WHAT YOU WILL DO: Count how many lines below include the word "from". Answer with a number only.
------
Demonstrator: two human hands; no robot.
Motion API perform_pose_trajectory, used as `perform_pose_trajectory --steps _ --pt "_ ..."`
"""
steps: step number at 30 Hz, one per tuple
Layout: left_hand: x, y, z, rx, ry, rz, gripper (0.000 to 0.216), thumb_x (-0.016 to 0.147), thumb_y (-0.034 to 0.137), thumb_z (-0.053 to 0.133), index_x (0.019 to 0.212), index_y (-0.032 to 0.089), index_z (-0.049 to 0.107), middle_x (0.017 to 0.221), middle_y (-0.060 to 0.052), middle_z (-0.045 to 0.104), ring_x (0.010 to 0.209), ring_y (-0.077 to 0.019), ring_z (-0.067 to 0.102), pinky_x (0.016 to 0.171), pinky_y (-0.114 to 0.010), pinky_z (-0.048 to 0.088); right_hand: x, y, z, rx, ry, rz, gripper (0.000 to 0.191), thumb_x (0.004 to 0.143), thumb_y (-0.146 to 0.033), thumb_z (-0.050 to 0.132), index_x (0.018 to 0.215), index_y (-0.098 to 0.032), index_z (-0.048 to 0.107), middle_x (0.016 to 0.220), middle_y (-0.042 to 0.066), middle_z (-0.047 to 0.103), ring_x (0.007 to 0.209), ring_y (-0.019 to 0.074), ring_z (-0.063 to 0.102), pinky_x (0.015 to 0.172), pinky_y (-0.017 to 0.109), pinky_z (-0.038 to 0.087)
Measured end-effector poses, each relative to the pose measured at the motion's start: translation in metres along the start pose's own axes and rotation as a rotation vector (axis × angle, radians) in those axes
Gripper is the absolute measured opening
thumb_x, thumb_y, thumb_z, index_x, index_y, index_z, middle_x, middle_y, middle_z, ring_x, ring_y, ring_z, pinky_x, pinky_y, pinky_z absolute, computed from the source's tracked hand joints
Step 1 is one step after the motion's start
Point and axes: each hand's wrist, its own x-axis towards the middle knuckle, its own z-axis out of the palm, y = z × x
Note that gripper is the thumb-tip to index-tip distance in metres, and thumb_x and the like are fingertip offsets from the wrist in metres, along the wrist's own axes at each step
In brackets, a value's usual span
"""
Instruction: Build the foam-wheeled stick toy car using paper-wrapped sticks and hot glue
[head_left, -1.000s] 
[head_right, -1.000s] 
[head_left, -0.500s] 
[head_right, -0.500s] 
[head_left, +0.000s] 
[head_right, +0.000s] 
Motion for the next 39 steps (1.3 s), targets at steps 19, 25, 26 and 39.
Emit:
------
TASK RESULT: 2